The Day My Friends Went Green

Last Sunday, we hosted twenty-five keen and enthusiastic new and old friends to a fun, hands-on composting workshop at the vineyard, as part of the 2015 Melbourne Food and Wine Festival..

Called 'All My Friends are Going Green', it was the first of a series of hands-on workshops we are planning this year at the Box Grove Osteria which will show you how to achieve great flavours in what you grow and make and how you can share these great flavours — in foods, wines and cooking — with friends.

In this first workshop we worked very closely with the Little Veggie Patch Co's Andy Wright. Andy works as a teacher at the LVPC garden plot at Federation Square. He is young, and energetic and absolutely passionate about growing good soil and fabulous things in this great soil — on a farm, at home, in a communal plot, even on a balcony.

We started the day by showing our visitors the compost I make to spread in some parts of the vineyard to help improve the soil that is either sandy and leached of nutrients, or hard clay that sets like concrete in our warm dry summers.
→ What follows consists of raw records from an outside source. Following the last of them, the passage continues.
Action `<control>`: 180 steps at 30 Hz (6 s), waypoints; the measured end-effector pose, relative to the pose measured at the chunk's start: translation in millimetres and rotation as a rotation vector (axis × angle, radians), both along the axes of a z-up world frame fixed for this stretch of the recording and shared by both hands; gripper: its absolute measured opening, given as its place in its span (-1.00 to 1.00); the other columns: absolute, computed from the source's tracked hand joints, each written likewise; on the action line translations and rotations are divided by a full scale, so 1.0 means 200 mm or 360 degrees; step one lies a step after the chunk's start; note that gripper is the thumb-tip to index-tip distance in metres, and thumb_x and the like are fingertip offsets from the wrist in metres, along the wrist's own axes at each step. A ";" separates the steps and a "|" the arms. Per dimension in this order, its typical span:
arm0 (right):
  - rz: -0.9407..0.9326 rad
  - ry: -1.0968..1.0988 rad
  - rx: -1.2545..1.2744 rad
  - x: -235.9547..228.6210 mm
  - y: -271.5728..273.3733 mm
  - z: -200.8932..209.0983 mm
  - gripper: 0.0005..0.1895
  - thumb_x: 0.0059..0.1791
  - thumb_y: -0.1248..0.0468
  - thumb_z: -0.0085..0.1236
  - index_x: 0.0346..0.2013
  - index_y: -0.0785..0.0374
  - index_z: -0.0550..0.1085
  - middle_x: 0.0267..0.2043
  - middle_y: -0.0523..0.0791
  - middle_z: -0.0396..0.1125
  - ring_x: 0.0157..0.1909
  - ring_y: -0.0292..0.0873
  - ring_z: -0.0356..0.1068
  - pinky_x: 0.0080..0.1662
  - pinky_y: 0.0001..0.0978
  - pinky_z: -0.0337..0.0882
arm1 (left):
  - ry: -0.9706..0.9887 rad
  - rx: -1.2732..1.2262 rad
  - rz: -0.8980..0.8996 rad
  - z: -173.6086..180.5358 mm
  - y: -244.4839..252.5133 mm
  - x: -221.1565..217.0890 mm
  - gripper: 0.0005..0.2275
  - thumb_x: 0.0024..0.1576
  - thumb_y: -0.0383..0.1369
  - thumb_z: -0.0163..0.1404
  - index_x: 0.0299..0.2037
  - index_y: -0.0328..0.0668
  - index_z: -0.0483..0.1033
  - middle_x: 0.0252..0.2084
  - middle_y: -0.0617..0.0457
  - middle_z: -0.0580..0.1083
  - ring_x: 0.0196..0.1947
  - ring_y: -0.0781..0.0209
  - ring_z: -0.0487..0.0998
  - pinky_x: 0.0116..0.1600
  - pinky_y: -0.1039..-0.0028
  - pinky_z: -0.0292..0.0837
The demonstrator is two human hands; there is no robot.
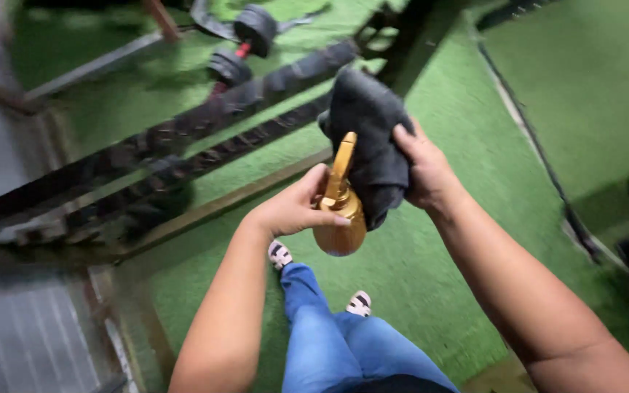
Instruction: Clean gym equipment using a spray bottle and a cloth.
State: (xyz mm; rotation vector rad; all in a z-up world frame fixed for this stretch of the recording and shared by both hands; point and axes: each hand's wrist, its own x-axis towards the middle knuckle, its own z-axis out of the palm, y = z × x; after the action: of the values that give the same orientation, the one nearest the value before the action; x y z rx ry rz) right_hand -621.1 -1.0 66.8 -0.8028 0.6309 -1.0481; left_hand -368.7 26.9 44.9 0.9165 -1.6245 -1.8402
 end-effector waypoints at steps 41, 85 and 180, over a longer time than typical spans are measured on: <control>-0.0828 0.0310 -0.0320 -1.78 -0.59 0.18 -0.48 0.16 0.25 0.07 0.40 0.28 0.23 0.30 -0.05 0.32 0.29 -0.12 0.39 0.32 -0.16 0.42 | 0.0116 -0.0499 0.0082 0.08 -1.04 -1.87 -0.52 0.10 -0.47 0.06 0.29 -0.25 0.39 0.01 0.04 0.53 -0.01 0.28 0.61 0.13 0.41 0.54; 0.0463 0.0073 -0.0137 -2.49 -3.45 0.32 -0.22 -0.17 0.31 -0.07 0.41 0.27 0.22 0.30 -0.01 0.28 0.30 0.00 0.33 0.32 -0.11 0.36 | -0.0243 -0.0652 0.1524 0.09 -2.91 -2.71 -0.44 0.04 -0.44 0.04 0.32 -0.14 0.29 0.16 0.06 0.48 -0.12 0.25 0.55 0.08 0.43 0.50; 0.3237 0.0520 -0.0525 1.67 -5.17 0.18 -0.52 0.13 0.27 -0.11 0.36 0.28 0.27 0.20 -0.05 0.36 0.17 -0.11 0.39 0.18 -0.15 0.40 | -0.1208 -0.0236 0.4140 0.19 -4.08 -0.68 -0.47 -0.06 -0.45 0.06 0.21 -0.24 0.37 0.21 -0.22 0.44 0.25 -0.21 0.45 0.33 0.19 0.32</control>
State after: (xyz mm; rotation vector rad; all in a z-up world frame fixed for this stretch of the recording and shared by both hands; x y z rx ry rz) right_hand -287.2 -1034.1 103.0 -1.3281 -0.2871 0.8858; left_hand -505.6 -788.9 82.7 1.9087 0.1960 0.5259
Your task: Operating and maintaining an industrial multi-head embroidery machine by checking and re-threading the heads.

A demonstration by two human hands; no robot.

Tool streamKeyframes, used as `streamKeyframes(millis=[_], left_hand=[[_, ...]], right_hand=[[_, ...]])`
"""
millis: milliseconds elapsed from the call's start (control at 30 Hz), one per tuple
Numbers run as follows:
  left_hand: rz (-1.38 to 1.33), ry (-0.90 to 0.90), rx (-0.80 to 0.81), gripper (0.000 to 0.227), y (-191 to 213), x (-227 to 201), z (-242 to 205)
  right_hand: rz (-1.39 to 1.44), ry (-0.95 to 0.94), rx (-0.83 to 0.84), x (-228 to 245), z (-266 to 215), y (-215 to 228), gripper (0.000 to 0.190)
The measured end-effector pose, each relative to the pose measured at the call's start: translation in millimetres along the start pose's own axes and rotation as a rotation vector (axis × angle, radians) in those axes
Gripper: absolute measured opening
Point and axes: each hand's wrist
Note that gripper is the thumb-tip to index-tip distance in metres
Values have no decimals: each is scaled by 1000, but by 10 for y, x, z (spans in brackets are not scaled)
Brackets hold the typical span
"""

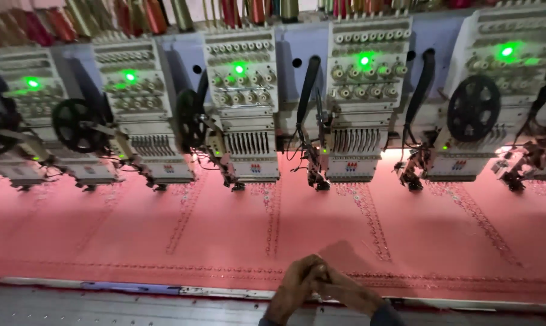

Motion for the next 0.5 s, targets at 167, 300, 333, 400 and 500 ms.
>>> streamKeyframes(millis=[167, 300, 333, 400, 500], left_hand=[[-6, 88, -196, 10, -12, -427, -647], [-117, -7, -280, 14, -351, -640, -1231], [-114, -9, -300, 14, -496, -588, -1374], [73, -34, -313, 13, -776, -481, -1670], [-254, 53, -489, 17, -1472, -952, -2299]], right_hand=[[-255, -70, -47, 297, -271, -448, 28], [-186, 25, -82, 474, -666, -921, 37], [-187, 25, -62, 436, -753, -1024, 37], [-208, 224, -232, 354, -910, -1235, 41], [-283, 323, -185, 440, -1349, -1735, 19]])
Point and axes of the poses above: each hand's wrist, its own z-axis towards the middle knuckle, its own y-axis out of the back of the hand, x = y × z, and after that the axes turned 10 degrees about x, right-handed
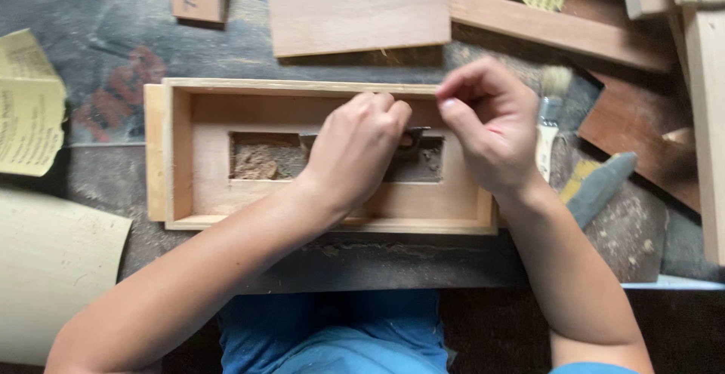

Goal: The person sands the interior surfaces of a rectangular wooden box using a sanding block, then brushes away the dust with a small brush. The person repeats sanding and brushing on different interior sections of the box.

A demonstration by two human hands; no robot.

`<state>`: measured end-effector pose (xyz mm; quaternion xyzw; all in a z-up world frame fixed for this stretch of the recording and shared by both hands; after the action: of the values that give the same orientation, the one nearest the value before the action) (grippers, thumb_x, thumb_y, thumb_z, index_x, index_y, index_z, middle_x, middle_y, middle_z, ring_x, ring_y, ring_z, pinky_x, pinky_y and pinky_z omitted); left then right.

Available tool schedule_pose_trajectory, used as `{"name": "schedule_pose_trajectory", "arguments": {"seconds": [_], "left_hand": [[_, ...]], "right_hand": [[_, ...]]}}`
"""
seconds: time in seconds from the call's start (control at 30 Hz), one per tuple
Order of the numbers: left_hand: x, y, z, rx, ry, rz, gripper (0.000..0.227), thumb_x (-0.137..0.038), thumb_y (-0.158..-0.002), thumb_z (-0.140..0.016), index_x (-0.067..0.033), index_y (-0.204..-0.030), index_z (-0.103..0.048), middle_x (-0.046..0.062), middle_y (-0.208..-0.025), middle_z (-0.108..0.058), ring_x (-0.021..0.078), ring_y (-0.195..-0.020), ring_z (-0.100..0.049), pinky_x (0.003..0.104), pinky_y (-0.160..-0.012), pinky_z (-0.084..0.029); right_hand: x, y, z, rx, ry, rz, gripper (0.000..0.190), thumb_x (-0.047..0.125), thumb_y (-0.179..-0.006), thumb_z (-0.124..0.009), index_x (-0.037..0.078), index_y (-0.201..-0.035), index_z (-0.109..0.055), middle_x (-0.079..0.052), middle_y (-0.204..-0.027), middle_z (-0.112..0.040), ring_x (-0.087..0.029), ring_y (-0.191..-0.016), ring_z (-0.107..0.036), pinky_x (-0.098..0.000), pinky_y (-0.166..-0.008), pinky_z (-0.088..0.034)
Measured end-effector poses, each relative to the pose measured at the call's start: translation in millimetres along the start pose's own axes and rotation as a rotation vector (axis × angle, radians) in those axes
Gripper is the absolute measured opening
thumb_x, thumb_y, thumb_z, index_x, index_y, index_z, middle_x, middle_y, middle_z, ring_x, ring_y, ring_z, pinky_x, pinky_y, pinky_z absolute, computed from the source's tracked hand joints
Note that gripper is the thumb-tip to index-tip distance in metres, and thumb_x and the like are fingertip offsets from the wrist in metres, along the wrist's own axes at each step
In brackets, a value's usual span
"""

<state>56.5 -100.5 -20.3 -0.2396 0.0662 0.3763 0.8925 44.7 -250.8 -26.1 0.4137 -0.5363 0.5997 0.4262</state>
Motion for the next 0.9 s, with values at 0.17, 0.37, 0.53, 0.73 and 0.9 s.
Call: {"name": "schedule_pose_trajectory", "arguments": {"seconds": [0.17,0.37,0.53,0.73,0.9], "left_hand": [[-17,-11,-4,-0.016,0.073,-0.029,0.003,0.000,-0.083,-0.066,-0.0011,-0.086,-0.065,0.016,-0.088,-0.069,0.0281,-0.087,-0.070,0.039,-0.076,-0.058],[-7,-4,-7,0.032,0.013,-0.009,0.006,0.002,-0.082,-0.065,-0.0005,-0.088,-0.066,0.016,-0.088,-0.070,0.0262,-0.084,-0.071,0.037,-0.072,-0.059],[4,0,-5,0.053,-0.020,-0.014,0.004,0.002,-0.084,-0.064,-0.0011,-0.086,-0.067,0.015,-0.086,-0.070,0.0266,-0.084,-0.071,0.038,-0.072,-0.059],[-20,-14,-3,-0.055,0.100,-0.071,0.006,-0.002,-0.083,-0.065,0.0001,-0.088,-0.065,0.015,-0.087,-0.068,0.0286,-0.087,-0.070,0.039,-0.075,-0.058],[5,6,0,0.019,0.030,-0.001,0.003,0.000,-0.083,-0.065,-0.0023,-0.085,-0.064,0.014,-0.089,-0.068,0.0277,-0.088,-0.069,0.039,-0.075,-0.058]], "right_hand": [[3,-3,-3,0.001,0.006,-0.016,0.006,-0.002,-0.103,-0.062,0.001,-0.108,-0.063,0.000,-0.095,-0.064,-0.004,-0.085,-0.058,-0.0182,-0.078,-0.049],[10,-2,-4,0.019,-0.034,0.015,0.004,-0.002,-0.106,-0.062,0.000,-0.108,-0.063,0.000,-0.096,-0.063,-0.003,-0.087,-0.058,-0.0176,-0.083,-0.048],[-1,2,1,0.002,0.001,-0.006,0.006,-0.002,-0.105,-0.063,0.001,-0.110,-0.063,0.001,-0.092,-0.063,-0.003,-0.083,-0.057,-0.0168,-0.077,-0.047],[5,-5,-4,0.000,-0.018,-0.015,0.007,-0.003,-0.104,-0.062,0.001,-0.109,-0.063,0.001,-0.097,-0.064,-0.004,-0.087,-0.058,-0.0181,-0.081,-0.048],[4,-2,-2,0.011,-0.033,-0.003,0.004,-0.004,-0.106,-0.062,0.000,-0.107,-0.063,0.000,-0.097,-0.063,-0.003,-0.088,-0.056,-0.0163,-0.082,-0.046]]}}
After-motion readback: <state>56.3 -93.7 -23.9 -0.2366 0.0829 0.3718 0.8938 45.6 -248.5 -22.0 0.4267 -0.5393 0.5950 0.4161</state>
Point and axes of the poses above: each hand's wrist, its own y-axis away from the middle knuckle, its own z-axis out of the back of the hand, x = y × z, the point moved 8 cm from there along -y, towards the middle knuckle
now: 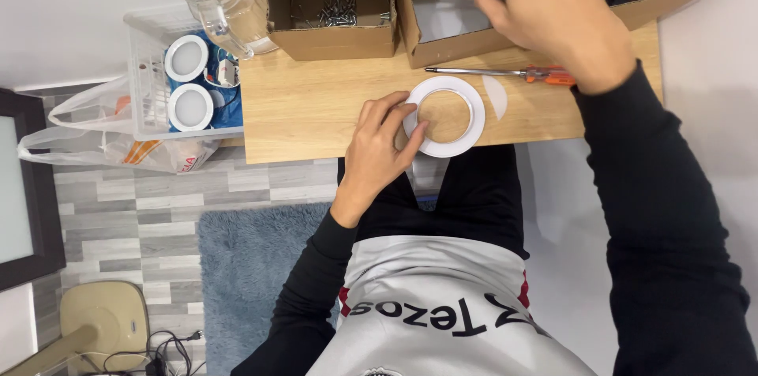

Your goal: Assembling small circular LED light fixtures by fitting together plastic rings, heat sinks, and diffusers.

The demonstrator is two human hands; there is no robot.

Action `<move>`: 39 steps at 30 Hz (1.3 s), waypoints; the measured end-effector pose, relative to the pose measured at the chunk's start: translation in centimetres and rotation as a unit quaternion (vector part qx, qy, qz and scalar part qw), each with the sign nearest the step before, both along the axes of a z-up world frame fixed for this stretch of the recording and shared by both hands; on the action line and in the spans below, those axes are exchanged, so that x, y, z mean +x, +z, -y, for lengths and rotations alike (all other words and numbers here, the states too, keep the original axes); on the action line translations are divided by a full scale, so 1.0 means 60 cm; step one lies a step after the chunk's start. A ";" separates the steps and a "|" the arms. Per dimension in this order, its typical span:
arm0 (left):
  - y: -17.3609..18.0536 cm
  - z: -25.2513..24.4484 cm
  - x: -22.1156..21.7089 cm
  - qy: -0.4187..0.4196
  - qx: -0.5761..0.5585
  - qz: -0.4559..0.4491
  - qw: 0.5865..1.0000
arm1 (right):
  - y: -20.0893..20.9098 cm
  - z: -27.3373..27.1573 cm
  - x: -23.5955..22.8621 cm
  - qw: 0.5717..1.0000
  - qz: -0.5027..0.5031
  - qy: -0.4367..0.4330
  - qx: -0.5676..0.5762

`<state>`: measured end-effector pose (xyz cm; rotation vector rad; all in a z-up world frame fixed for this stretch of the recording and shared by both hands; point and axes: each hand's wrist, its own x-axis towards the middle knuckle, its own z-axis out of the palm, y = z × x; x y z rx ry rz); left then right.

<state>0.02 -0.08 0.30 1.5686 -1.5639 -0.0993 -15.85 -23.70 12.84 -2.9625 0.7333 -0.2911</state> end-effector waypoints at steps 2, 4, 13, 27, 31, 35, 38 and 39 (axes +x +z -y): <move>0.002 0.001 0.000 -0.001 -0.001 -0.009 1.000 | 0.008 -0.014 -0.023 0.996 0.079 0.036 -0.020; 0.004 0.000 0.002 -0.011 0.001 -0.028 1.000 | 0.018 -0.039 -0.045 0.989 0.139 0.054 -0.014; 0.090 -0.004 -0.006 -0.047 -0.061 -0.057 0.995 | -0.042 -0.161 -0.093 0.909 0.355 0.001 0.217; 0.044 0.044 -0.025 -0.114 -0.035 -0.069 0.990 | -0.156 -0.187 -0.081 0.787 0.435 -0.066 0.432; 0.029 0.051 -0.014 -0.129 -0.029 -0.097 0.987 | -0.173 -0.173 -0.099 0.819 0.432 -0.065 0.372; 0.005 0.055 -0.003 -0.128 -0.011 -0.092 0.987 | -0.209 -0.139 -0.135 0.847 0.436 -0.072 0.295; 0.006 0.051 0.001 -0.129 0.011 -0.095 0.987 | -0.225 -0.136 -0.146 0.840 0.434 -0.091 0.314; 0.006 0.051 0.004 -0.129 0.011 -0.096 0.987 | -0.226 -0.134 -0.143 0.840 0.433 -0.092 0.314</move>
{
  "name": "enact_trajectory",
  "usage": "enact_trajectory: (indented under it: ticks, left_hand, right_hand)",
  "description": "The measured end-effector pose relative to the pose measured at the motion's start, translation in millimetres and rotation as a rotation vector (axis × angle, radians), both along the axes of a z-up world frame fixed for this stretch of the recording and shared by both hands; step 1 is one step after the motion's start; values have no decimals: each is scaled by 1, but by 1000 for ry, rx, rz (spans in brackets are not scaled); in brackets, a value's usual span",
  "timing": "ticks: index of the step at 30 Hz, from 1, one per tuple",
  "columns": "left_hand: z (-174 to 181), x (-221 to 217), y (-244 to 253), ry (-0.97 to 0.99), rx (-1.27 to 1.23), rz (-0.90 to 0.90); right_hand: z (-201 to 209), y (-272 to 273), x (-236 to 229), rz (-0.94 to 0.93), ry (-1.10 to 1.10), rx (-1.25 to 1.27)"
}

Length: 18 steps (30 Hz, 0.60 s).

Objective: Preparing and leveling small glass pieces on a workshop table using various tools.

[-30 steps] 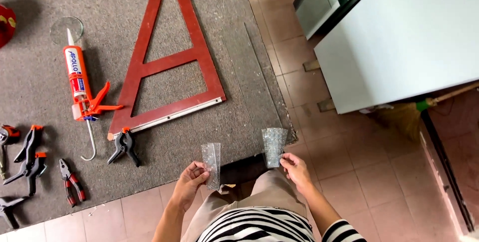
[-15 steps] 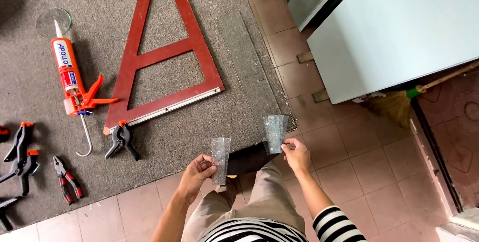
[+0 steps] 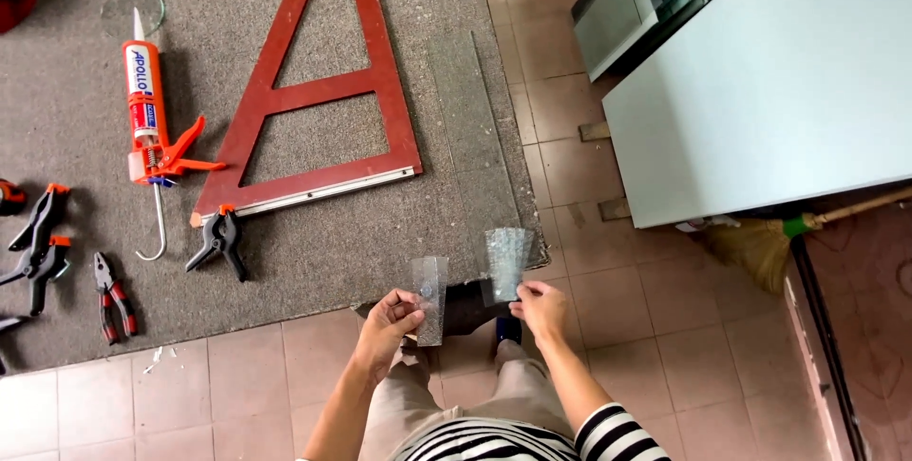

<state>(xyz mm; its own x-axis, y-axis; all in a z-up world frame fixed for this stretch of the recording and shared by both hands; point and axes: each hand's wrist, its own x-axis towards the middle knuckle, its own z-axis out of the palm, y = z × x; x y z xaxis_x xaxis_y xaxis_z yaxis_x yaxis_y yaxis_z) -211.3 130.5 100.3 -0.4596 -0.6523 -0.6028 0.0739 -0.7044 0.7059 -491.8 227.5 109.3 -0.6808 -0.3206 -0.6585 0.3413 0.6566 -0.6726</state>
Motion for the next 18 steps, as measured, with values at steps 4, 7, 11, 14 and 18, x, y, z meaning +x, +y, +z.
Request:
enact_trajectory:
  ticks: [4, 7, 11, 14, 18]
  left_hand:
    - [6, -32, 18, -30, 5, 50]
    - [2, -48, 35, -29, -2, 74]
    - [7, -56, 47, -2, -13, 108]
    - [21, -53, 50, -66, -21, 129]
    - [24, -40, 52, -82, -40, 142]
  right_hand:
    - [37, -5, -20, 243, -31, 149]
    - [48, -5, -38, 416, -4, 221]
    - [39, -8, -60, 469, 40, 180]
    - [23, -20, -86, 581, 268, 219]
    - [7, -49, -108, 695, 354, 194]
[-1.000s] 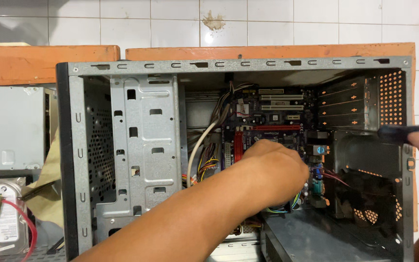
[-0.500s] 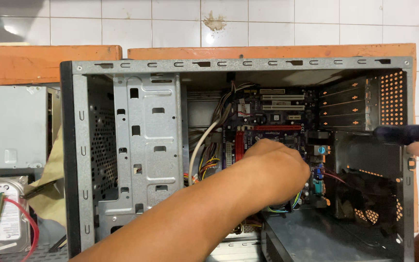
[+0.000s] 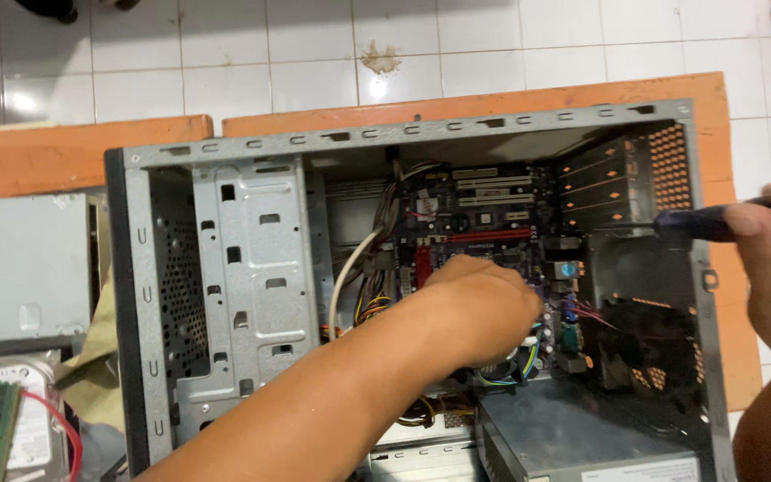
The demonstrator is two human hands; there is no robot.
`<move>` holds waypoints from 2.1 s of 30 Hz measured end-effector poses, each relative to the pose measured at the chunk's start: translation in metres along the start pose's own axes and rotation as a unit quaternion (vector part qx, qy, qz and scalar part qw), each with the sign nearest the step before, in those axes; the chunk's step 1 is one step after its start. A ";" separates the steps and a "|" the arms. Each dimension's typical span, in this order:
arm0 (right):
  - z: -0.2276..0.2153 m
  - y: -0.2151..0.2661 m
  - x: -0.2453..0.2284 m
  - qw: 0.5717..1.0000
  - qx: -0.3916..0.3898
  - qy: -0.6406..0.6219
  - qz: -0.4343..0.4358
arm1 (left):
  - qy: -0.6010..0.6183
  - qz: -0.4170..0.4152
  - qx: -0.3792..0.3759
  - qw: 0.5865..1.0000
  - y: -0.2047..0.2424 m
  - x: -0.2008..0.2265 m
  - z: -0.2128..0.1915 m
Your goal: The person installs a motherboard into a computer case, aligns it with the mounting points, and secures it using a screwdriver. The person then uses the screwdriver to tighten screws at various locations on the motherboard to fasten it to the case.
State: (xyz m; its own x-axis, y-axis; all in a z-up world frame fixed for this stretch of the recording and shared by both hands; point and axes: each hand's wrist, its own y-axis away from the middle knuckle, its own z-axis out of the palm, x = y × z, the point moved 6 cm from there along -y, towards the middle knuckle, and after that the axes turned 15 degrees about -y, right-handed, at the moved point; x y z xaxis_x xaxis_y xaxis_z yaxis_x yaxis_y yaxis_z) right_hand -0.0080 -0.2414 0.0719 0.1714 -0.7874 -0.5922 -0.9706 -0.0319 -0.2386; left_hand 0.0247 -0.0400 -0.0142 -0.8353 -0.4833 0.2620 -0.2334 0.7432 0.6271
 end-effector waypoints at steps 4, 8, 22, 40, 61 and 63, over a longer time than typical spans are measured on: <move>-0.003 -0.023 -0.030 0.996 -0.036 -0.026 -0.082 | -0.014 -0.003 0.004 1.000 0.000 0.000 0.001; -0.006 -0.033 -0.070 0.977 -0.088 -0.048 -0.189 | -0.022 -0.006 0.018 1.000 -0.001 0.001 0.002; -0.009 -0.045 -0.088 0.970 -0.138 -0.081 -0.185 | -0.023 -0.006 0.033 0.999 0.008 0.002 -0.003; -0.011 -0.023 -0.065 0.962 0.092 -0.025 -0.255 | -0.055 -0.004 0.072 0.996 -0.007 0.000 0.004; -0.013 -0.031 -0.100 0.989 0.006 -0.071 -0.131 | -0.059 0.047 0.114 0.991 -0.027 -0.007 0.015; -0.007 -0.028 -0.083 0.984 0.052 -0.031 -0.167 | -0.063 0.044 0.123 0.989 -0.028 -0.005 0.013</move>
State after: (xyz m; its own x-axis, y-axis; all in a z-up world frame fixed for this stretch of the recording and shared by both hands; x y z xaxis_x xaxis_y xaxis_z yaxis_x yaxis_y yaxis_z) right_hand 0.0042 -0.1791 0.1334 0.4907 -0.7051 -0.5119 -0.8365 -0.2167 -0.5033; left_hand 0.0292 -0.0525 -0.0423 -0.9096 -0.3620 0.2041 -0.2583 0.8772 0.4046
I make my compost from chicken manure and straw from my chicken run, waste from the local mushroom farm and stable waste from nearby horse studs. I also include ute loads of nutrient rich oak leaves that my mother (and the neighbours she has coerced) sweeps up each autumn. I "cook this up" in big piles, turning and heaping it up with my tractor. When it has cooled and broken down I spread it in the parts of the vineyard that need it. Even a small amount can increase the water holding ability of the soil (reducing our irrigation needs) and microbial activity, making it much more healthy and active soil.

Then Andy showed our guests how to make compost at home and demonstrated what makes good compost.

It was thirsty work! After two hours of walking and talking, touching, digging and smelling soil we returned to the Osteria where my great friend Deb Lawrence, a wonderful local cook, had prepared a lovely spread, all made from fresh locally grown produce, either here on the vineyard or by Matt Purbrick from Grown and Gathered, who has a large composted veggie garden on the Tahbilk Estate.

There was a really tasty chicken terrine with a delicious beetroot chutney and beautiful melt in the mouth baby veal with capers from the vineyard! This was all accompanied by a lip smackingly good salad of heirloom tomatoes with some of the most fragrant basil I have ever tried, and a delicious leafy salad, all from Matt, which we dressed simply with my Verjus and local olive oil.

Deb had also made a Lemon and Olive Oil cake and a gorgeous Fig Torte from fruit from our farm.

People took an information kit home with them along with baskets of pomegranates and pears, and bags of horse manure. From the mail I received over the next few days, some even rolled up their sleeves and started work on the compost heaps that same afternoon.

The response to our first workshop has inspired me to do a series of workshop and lunches over the coming months. I have given them the working title of "Here's One I Prepared Earlier"!

We hope to cover the following topics, with the following speakers:

'Bob the Beeman', Bob Buntine is also from Avenel. Like me, he supplies Attica Restaurant with his honey. He will come in and have a chat about how hives work, how to set up a hive and keep it happy and productive, He has said he will even help get people started with a hive of their own, if they are interested.

Naomi Ingleton from the Myrtleford Butter Factory, is an award winning butter maker from north-east Victoria. She will teach us how to churn our own butter and what flavours to look for in cultured butters. Deb will then cook up some dishes for us to enjoy afterward - perhaps something with a flaky butter pastry or butter based sauces such as beurre blanc, beurre noire and hollandaise.

Richard Thomas and my cousins at the Meredith Dairy will come up and talk about how to make their newest creation - fromage blanc and yoghurt at home and how you can use that in cooking.

Local butcher Scott Reid from Avenel Meats will show us how to bone a lamb and what cuts are the best for different cooking styles. We'll do this workshop as winter sets in, and Deb will cook us a hearty slow cooked lamb dish which we can enjoy by the fire.